Cette démocratie va mal. La classe politique est tellement discréditée que les électeurs ont le dégoût de voter. Elle est discréditée parce qu'elle a accrédité l'idée du vote pour rien : les paroles d'élection s'envolent dès l'élection passée à l'exemple de la crise née de la présidentielle 2012.
La classe politique est discréditée parce qu'elle édite des règles pour les autres mais jamais pour les respecter elle-même. C'est l'enjeu d'exemplarité.
Or l'affaire le Point / UMP – Copé est au centre de ces maux.
Soit l'affaire n'existe pas au niveau des révélations de cet hebdomadaire, le fait de la monter en épingle va ajouter au climat de suspicion de complot des médias, climat qui est lui aussi un mal grave pour une démocratie.
Soit l'affaire est mise en relief à juste titre et elle montre surtout que
la classe politique n'a tiré aucune conséquence des "années noires". Il y aurait une "vénalité généralisée" du pouvoir qui discrédite le pouvoir. Cette vénalité peut être sexuelle (DSK, dans une moindre division les récentes escapades présidentielles avec les révélations de Closer …). Elle peut être financière (Cahuzac, Balkany …). Toutes ces étapes récurrentes aliment un dégoût qui est croissant.

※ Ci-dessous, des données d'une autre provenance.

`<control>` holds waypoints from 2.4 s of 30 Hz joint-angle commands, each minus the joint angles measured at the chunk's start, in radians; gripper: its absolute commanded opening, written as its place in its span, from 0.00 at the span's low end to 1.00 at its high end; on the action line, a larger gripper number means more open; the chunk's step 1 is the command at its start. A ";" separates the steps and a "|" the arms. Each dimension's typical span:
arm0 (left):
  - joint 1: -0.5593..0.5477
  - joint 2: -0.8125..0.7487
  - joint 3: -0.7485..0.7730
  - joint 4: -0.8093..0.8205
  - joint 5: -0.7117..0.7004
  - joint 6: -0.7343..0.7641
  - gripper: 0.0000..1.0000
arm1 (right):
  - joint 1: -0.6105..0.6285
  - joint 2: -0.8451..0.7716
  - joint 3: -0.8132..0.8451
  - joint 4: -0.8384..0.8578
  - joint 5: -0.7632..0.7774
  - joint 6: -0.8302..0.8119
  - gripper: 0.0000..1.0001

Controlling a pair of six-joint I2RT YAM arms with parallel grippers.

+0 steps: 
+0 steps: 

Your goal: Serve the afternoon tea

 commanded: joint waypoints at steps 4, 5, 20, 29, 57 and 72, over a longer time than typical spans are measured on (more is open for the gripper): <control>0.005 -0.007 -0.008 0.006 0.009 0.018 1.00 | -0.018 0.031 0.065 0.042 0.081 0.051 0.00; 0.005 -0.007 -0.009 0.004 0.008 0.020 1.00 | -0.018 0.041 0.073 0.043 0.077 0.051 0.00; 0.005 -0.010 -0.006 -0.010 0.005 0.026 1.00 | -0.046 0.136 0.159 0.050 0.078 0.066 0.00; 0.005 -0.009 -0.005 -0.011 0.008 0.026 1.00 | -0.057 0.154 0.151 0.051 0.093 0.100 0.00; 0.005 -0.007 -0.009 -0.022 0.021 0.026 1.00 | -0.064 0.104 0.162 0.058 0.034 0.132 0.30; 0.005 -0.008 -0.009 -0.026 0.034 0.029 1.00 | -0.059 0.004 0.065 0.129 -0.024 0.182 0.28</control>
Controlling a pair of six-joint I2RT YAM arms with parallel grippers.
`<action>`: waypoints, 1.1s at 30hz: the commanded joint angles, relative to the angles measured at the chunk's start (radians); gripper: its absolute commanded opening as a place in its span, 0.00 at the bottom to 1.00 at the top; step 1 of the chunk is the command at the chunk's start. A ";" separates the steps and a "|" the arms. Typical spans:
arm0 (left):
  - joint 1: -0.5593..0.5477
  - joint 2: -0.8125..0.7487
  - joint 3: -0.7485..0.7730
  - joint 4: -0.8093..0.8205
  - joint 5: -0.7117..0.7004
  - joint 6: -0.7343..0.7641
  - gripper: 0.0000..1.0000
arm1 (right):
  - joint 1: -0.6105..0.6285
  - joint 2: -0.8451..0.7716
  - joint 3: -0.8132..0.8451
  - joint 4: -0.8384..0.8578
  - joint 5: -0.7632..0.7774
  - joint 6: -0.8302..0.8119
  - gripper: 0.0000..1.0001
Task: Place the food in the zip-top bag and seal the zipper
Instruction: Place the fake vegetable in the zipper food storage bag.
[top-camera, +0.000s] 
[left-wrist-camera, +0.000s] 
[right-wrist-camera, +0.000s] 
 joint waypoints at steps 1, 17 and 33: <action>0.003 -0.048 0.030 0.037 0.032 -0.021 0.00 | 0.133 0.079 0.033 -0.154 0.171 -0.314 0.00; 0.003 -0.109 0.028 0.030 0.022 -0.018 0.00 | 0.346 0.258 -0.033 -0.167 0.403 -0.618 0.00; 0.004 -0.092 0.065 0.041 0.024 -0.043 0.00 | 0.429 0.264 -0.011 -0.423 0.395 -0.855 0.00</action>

Ce qui est le plus grave c'est que la comédie politique vit comme si de rien n'était. Comme si le divorce avec l'opinion n'existait pas.
A cette étape, ce qui est grave également c'est que les citoyens n'aient pas une meilleure estime d'eux-mêmes. A force d'accepter d'être les militants paillassons tolérant tout et n'importe quoi de leurs partis, c'est la démocratie entière qu'ils ont tiré par le bas, toujours plus bas.
C'est comme à Grenoble, exemple parmi beaucoup d'autres, cette comédie des visites à répétition des "leaders" UMP. Ils se détestent les uns les autres. C'est de notoriété publique. Ils ne connaissent pas le candidat en dehors de furtives rencontres dans des contextes globaux aussi de notoriété publique et pourtant ils … s'aiment si fort. C'est une classe politique qui est incapable de changer ses usages.
C'est certainement ce dernier aspect qui occupe la première place des gravités. Au moment où il faut tout changer, ils sont incapables d'une moindre évolution. C'est le message le plus inquiétant de cette période.